Working with R is great in that if anything has been done in Statistics, there is an R package that will do it. The problem is that sometimes there are four packages that will do it. So when this happens what do you do? I want to outline what I did recently when I needed to find a package to calculate Cronbach’s alpha.
I found at least four packages that will calculate Cronbach’s alpha:
There are probably others–I didn’t feel the need to make an exhaustive search. My first step was to look at the PDF files of each package. Did I recognize any of the names? Well, no, but that is often a crucial factor. If a package is written by someone with a solid reputation in the research community, that’s a pretty good sign. I also looked at where the authors were located. One package’s author had a gmail address (not a good sign), but the others were at well known organizations.
The author of the psych package references a personality project website that he had developed and a book that he had written. Again these were good signs.
Then I looked at the R functions in each package that might calculate Cronbach’s alpha. They all looked pretty easy to use. I was a bit concerned because some of the functions could compute a competing statistic like omega hierarchical. It’s a thing to note (some people think that there are better choices out there than alpha) but I also didn’t want to fuss with a bunch of different options today.
I did look to see what other things that each package did.
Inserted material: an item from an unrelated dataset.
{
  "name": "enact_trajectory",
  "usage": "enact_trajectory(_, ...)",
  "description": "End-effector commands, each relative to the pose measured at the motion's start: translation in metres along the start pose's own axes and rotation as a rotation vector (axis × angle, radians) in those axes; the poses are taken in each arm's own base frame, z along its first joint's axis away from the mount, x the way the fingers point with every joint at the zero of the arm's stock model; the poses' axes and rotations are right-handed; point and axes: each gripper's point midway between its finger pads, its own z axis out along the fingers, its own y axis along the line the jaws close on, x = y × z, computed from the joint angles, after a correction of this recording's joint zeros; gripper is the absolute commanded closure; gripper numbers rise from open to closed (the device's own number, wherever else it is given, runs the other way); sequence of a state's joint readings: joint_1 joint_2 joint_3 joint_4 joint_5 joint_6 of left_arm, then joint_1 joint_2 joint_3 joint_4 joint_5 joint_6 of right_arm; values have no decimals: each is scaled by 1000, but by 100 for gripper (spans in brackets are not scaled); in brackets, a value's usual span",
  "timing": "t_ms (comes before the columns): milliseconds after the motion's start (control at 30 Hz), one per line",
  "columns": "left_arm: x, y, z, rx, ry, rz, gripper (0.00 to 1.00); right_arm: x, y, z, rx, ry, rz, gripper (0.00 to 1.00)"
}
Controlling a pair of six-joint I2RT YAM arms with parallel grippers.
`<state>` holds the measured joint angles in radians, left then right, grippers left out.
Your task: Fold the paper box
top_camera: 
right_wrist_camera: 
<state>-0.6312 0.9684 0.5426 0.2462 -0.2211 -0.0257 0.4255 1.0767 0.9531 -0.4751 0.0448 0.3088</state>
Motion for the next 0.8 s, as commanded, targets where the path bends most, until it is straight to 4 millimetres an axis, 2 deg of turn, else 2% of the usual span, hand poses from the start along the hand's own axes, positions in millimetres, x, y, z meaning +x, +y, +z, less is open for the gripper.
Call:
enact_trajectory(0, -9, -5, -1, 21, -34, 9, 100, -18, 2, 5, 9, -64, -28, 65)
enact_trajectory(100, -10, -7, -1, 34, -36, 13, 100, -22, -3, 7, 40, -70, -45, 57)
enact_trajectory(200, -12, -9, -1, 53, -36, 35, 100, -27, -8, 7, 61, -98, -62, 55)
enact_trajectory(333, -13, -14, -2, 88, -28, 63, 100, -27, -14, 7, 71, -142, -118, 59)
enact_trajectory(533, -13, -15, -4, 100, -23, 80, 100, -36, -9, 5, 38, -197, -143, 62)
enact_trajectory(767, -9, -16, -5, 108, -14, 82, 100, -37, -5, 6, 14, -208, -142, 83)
If I’m going to invest the time learning a new package, it would be nice if that package did other things that I might need at a later date. The psych package seemed to hold out a bit of promise here.
One thing that I noticed was that a couple of the packages had artificial data sets included in the package. One had only artificial data sets, another had a real data set along with the artificial data set. There is some value, at times, to look at artificial data, but if a package owner did not take the time to use real data sets in the final package, that’s a sign to me that they did not invest as much time in the package as others did.
Then I remembered the crantastic web site (http://crantastic.org/).
This is a site created by Hadley Wickham and Bj
The psych package had two reviews, but there were none for the other three packages. That by itself is a sign that I might want to consider psych. The other thing I noticed right away was the version history. One package had not been updated in the past six years. I do factor something like that in, but for a statistic like Cronbach’s alpha, which has been around since 1951, that’s not a fatal flaw. Another package had the latest release version 0.3.3. Often (but not always) a leading zero in release numbers is an indication that the package is not ready for prime time.
What was impressive about the psych package, though, is that there were 44 previous versions. This is not a package that was written and then forgotten about.
So there were a bunch of small things, each one not significant by itself, but in combination, they encouraged me to investigate the psych package first. Now I hesitate to criticize the other packages on something as trivial as the version number or the use of a gmail address. All of these are subjective nitpicks, and if I had ended up using one of the other packages (and I still might), I would probably end up satisfied with the results. In fact, if there are several packages, there’s nothing wrong with trying two or three of them and making sure that you get the same result.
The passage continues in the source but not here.